Smoking Causes Lung Cancer therefore Climate Change will cause more Extreme Weather: Unpicking a pseudo-analogy

A few weeks ago Stephen Lewandowsky, James Risbey and Naomi Oreskes posted at the Conversation “Climate change is not all disaster and uncertainty“. This compared the strongly-supported hypothesis that “Smoking causes lung cancer” with the hypothesis that “climate change will cause extreme weather events”. Below is the comment I posted.

You make an analogy between climate change and smoking causes lung cancer. It is worth exploring this analogy further. According to Cancer Research UK 86% of people who caught lung cancer in 2010 were smokers. A smoker is 15 times more likely to catch lung cancer than somebody who has never smoked. Put another way, only 1 in 15 smokers who caught lung cancer would have caught it anyway – and you cannot identify which these people are. Also lung cancer has a 90% mortality rate and can be diagnosed by professionals very clearly. It is a nontrivial problem both for the people experiencing it and there are large numbers dying from it.

http://www.cancerresearchuk.org/cancer-info/cancerstats/types/lung/riskfactors/

Climate policy is about prevention of nontrivial adverse climate change, predicted to happen many years into the future. With less than one degree of warming so far (which might be partly natural), the severe effects are difficult to detect amongst all the infrequent naturally-caused extreme events, with natural cycles and fluctuations. There are two ways that this differs from lung cancer.

Firstly, somebody either has lung cancer or not. There is no trivial in between. In between human caused climate change being false and there being an apocalyptic problem, there is a huge range of possibilities. This is from the highly trivial through being a significant problem, to being serious enough to justify global mitigation policy.

Secondly, whereas for a smoker who catches lung cancer it is most probably caused by smoking, an extreme weather event occurring now will most probably not be caused by climate change, whereas (if the predictions are correct and no successful policies are implemented) one happening in 2100 will most probably will be.
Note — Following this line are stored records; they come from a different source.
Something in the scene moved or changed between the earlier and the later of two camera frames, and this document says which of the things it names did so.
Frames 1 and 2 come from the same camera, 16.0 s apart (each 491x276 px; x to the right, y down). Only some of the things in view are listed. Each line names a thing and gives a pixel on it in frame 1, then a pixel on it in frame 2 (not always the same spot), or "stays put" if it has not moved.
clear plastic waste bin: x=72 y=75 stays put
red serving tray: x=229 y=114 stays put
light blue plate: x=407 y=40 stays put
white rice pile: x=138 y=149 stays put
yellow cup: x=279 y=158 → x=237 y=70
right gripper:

That leads to a dual problem. Extreme weather events may become much more extreme in the future, but this will only be detectable over large numbers of similar events at the present time. Even that will not necessarily point to a problem severe enough to justify the adoption of mitigation policies.

If there is false attribution or exaggeration for promotion people will smell something quite different than the climate science. There has been huge damage to climate change cause in England from the prediction in 2000 that children will grow up never knowing what snow is, or in the USA by saying hurricanes would become more frequent and stronger after Katrina. As a result of these and other failures many people will fail to believe anything that is said by competent scientists. Unless more objective and scientific methods are discerned for isolating the anthropogenic climate change signal than the hollering of climate activists, then the message will not get across. Even for those not turned off, the failure of the short-term predictions will conclude (like most sceptics) that it is a far more trivial problem to that which the climate consensus portrays.

Kevin Marshall

5 Comments

  1. Brian H

     /  01/10/2013

    Good analysis. But people get, but do not catch, cancer. It is a condition, not an infection.

    • manicbeancounter

       /  03/10/2013

      Good point. Should I have said “develop cancer”? This, though sounds like an action on the part of the unfortunate person. Alternatively the Victorian expression of “succomb” might be more apt.

  2. Brian H

     /  04/10/2013

    Just “get” works usually. “Succumb to” (note sp.) implies death. “Contract” is sometimes suitable.